Addressing an audience of windows on a screen, Luke Stickney of Burke Extracts in the Bayview estimated that his business was hit “seven or eight times” between May 30 and June 1. He also voiced displeasure over two officers who responded to an alarm that was triggered but allegedly departed the premises with the door left ajar.
While details on that specific incident remain unconfirmed (Stickney did not respond to requests for comment), the episode was indicative of a chaotic period for the local cannabis industry, a period which overlapped with initial protests over the killing of George Floyd by police officers on Memorial Day. As owners heard word of broken windows and stolen inventory, some complained of delayed response times — or, in a few cases, no response at all — after calling SFPD for help.
Now, San Francisco’s Office of Cannabis is looking to repair this fracture in communication between law enforcement and legal cannabis operators. Most recently, their efforts took the form of a Zoom meeting. Held on Aug. 18, OOC Director Marisa Rodriguez invited a number of SFPD officials and cannabis business owners to come together to discuss what happened at the end of May as well as best practices for moving forward.
In a Zoom meeting that featured commentary from five city police captains, as well as presentations from several operators who were hit during the spree, including California Street Cannabis Co. owner Drakari Donaldson and Flower Power dispensary owner Wendy McPherson, the focus was notably not on placing blame but in preventing more crimes in the future.
“These meetings give SFPD and cannabis business operators the safe, unique, and much-needed sacred space to come together, lean in, and share mutually honest feedback to advance public safety,” said the Office of Cannabis in a statement provided to SF Weekly. “It’s important that this trust between the industry and law enforcement is encouraged and has the opportunity to fully develop for both sides.”

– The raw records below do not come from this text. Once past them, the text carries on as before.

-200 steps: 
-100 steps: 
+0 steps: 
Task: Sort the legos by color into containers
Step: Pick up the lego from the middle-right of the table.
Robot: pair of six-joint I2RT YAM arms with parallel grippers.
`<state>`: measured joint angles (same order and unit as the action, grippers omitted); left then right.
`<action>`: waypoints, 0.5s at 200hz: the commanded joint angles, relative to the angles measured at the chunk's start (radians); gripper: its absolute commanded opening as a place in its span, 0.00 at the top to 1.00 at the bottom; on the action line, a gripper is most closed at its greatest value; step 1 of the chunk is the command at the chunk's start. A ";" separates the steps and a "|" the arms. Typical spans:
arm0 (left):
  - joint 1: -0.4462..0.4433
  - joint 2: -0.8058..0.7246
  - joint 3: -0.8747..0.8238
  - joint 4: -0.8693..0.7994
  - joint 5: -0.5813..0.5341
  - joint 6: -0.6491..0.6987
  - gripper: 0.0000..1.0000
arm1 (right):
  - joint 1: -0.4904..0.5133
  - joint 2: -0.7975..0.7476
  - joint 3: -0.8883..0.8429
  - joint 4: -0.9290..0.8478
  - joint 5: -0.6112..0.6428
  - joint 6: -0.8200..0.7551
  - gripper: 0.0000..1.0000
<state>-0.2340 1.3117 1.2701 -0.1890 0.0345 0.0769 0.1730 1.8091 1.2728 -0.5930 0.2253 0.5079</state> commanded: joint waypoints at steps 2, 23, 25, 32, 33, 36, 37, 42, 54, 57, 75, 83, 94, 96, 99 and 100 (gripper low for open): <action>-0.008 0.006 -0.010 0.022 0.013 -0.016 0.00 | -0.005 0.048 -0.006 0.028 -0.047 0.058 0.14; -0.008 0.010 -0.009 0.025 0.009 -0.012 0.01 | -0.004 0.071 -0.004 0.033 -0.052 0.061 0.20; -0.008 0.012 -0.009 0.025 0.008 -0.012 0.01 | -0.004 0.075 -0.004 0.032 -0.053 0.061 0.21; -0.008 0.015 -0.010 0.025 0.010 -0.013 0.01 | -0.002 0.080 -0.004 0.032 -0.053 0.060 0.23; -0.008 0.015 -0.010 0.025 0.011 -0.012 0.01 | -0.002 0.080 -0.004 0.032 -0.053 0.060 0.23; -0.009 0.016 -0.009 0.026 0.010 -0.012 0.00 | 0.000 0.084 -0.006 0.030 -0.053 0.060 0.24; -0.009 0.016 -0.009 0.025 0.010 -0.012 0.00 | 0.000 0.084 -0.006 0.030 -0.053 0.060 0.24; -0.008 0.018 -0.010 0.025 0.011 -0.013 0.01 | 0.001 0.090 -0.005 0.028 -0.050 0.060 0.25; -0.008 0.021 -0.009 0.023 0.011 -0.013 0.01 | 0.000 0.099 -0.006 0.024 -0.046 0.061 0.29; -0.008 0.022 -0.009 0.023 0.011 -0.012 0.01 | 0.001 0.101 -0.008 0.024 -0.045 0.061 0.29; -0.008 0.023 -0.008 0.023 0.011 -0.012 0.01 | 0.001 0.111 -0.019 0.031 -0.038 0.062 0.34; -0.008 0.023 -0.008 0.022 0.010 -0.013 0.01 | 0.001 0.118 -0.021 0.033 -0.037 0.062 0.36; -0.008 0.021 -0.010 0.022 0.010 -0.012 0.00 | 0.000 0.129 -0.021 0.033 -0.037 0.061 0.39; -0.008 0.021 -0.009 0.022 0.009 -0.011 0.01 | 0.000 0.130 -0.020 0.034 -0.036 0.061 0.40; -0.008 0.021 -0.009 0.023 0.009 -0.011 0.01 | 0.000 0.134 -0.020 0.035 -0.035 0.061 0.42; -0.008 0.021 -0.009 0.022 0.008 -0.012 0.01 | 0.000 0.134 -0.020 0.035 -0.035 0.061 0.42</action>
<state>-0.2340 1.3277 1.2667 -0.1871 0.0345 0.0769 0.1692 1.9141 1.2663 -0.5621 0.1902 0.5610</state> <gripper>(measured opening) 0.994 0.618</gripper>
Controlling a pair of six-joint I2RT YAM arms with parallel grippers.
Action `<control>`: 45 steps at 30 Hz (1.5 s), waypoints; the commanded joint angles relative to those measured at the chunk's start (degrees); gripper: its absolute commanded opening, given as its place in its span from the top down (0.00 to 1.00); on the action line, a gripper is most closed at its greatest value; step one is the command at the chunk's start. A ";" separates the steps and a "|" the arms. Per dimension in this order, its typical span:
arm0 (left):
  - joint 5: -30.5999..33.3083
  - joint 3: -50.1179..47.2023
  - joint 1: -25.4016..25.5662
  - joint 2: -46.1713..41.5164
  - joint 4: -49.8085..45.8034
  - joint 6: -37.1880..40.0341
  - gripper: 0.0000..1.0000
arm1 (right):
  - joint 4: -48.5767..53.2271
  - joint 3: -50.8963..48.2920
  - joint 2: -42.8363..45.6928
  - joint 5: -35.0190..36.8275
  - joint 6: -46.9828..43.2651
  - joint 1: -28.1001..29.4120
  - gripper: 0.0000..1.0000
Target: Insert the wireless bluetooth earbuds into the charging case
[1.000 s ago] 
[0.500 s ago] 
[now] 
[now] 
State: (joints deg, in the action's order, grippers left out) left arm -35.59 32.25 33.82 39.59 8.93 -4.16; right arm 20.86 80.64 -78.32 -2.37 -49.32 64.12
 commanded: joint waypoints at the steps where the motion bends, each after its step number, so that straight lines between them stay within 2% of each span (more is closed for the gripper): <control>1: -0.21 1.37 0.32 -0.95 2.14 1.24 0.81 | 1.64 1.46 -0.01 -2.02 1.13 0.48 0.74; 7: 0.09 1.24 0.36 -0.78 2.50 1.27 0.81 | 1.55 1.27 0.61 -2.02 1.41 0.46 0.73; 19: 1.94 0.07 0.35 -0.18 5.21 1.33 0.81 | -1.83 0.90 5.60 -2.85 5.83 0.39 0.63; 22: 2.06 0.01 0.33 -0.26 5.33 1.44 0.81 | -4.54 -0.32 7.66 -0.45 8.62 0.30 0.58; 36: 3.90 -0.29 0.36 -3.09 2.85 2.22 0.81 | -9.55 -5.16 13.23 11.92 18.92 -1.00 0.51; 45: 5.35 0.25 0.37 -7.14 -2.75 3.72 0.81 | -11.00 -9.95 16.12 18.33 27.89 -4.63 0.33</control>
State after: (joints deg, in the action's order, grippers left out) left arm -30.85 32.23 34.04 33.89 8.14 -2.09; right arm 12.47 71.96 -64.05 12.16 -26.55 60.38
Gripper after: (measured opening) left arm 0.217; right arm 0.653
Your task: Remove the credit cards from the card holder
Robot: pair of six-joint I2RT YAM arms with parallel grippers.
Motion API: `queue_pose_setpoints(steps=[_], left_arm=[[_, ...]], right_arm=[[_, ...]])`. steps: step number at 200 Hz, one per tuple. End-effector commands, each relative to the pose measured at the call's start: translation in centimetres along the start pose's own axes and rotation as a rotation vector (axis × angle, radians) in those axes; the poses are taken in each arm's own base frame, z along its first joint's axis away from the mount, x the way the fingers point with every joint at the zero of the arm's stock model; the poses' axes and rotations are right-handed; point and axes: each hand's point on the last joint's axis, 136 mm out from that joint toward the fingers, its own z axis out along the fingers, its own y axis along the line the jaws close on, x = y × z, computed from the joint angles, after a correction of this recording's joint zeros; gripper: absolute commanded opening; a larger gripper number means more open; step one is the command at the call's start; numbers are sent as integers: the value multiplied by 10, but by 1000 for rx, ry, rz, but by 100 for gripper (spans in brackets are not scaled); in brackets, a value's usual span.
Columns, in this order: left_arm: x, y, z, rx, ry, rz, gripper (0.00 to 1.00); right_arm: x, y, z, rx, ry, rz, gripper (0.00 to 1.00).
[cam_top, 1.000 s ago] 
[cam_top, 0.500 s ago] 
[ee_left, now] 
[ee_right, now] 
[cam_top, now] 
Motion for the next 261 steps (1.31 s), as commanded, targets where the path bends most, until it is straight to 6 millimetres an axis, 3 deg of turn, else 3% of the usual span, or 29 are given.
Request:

Part of the issue naturally stems from the fact that, prior to legalization, calling the police was literally not an option. Even in the so-called “grey area” that defined the years following the passage of Prop. 215, the nebulous nature of the law itself meant communications between cops and cannabis operators remained few and far between.
By contrast, the message shared by SFPD on Tuesday’s Zoom call was one of encouragement — specifically that operators more frequently engage with their neighborhood beat officers. That this request is coming against a backdrop of widespread calls for police reform only makes the whole situation all the more complex.
However, if the alternative is operators protecting their property with baseball bats (as one such owner attested to doing during the Zoom session), the need for immediate alternatives appears both glaring and urgent.
SFPD Public Information Officer Michael Andraychak echoed the importance of collaboration between sides in a statement provided to SF Weekly.
“It’s important for business owners and law enforcement to work collaboratively in crime prevention and investigation of crimes when they do occur. We encourage business owners and operators to provide up-to-date emergency contact information to their local police station so we can contact a responsible party should something occur when the business is closed.”
Andraychak also highlighted another topic that was frequently raised during the Zoom: surveillance footage and SFPD’s access to it.
“Law enforcement also relies on cooperation from the community in terms of providing us with information and surveillance video,” he noted, “which is an important source that oftentimes leads to suspects’ identities. Investigators follow-up on all leads and are the point of contact when it comes to updating victims on the progress of investigations.”
As far as first steps go, the Office of Cannabis voiced confidence that the Aug. 18 gathering could be the start of something long-lasting and sustainable.
“The meeting was remarkably well attended, by both groups, and the concrete set of best practices that emerged from the conversation show that both operators and law enforcement came ready to be receptive of one another’s needs,” the OOC’s statement noted. “We look forward to having future meetings that are just as successful.”
Beyond highlighting a need to patch-up relations between San Francisco police and legal cannabis operators, the meeting also featured a bit of impromptu solidarity between owners in the form of sharing tips of the trade. Be it the details on a security system or the concept of employing one central security firm to represent several businesses in areas of condensed industry like the Bayview, the value of open communication was unquestionably proven.
Can such a comradery extend to the police? Such an outcome remains to be seen, but for now, at least all sides are talking.